• [How to complete this task]:
In the data that follows, count the lines in which the word "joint" occurs, and report that figure alone.

• [Exercise data]:
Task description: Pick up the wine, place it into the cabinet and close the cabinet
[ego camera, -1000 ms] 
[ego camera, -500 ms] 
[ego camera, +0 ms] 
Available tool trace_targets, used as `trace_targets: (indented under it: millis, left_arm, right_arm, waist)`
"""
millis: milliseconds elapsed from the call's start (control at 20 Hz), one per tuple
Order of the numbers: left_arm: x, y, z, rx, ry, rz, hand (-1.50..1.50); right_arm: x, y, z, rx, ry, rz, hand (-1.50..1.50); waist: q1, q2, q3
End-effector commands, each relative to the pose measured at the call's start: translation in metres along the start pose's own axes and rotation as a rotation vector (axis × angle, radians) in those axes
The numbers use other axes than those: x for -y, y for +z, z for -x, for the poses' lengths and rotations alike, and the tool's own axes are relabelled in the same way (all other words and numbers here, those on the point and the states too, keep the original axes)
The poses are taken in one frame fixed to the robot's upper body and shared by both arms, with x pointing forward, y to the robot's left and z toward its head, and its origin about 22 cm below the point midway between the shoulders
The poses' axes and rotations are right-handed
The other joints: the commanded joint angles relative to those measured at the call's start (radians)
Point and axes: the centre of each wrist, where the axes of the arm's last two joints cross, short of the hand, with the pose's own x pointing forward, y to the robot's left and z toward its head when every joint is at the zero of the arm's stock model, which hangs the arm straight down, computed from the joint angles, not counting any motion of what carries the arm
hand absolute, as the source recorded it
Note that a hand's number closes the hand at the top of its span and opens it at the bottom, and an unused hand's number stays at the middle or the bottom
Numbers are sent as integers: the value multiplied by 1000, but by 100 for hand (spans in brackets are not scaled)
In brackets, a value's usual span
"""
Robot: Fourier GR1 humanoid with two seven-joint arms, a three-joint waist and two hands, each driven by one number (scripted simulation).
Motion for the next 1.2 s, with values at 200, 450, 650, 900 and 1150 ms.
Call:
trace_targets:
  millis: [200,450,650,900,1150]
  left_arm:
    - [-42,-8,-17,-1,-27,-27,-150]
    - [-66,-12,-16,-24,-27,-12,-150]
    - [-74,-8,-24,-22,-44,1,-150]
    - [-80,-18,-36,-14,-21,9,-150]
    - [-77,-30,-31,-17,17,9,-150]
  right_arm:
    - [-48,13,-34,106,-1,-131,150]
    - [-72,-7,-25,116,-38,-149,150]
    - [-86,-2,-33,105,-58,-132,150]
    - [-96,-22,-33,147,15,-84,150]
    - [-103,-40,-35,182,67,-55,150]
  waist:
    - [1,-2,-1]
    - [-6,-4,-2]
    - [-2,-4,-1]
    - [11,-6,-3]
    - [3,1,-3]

• [Task output]:
3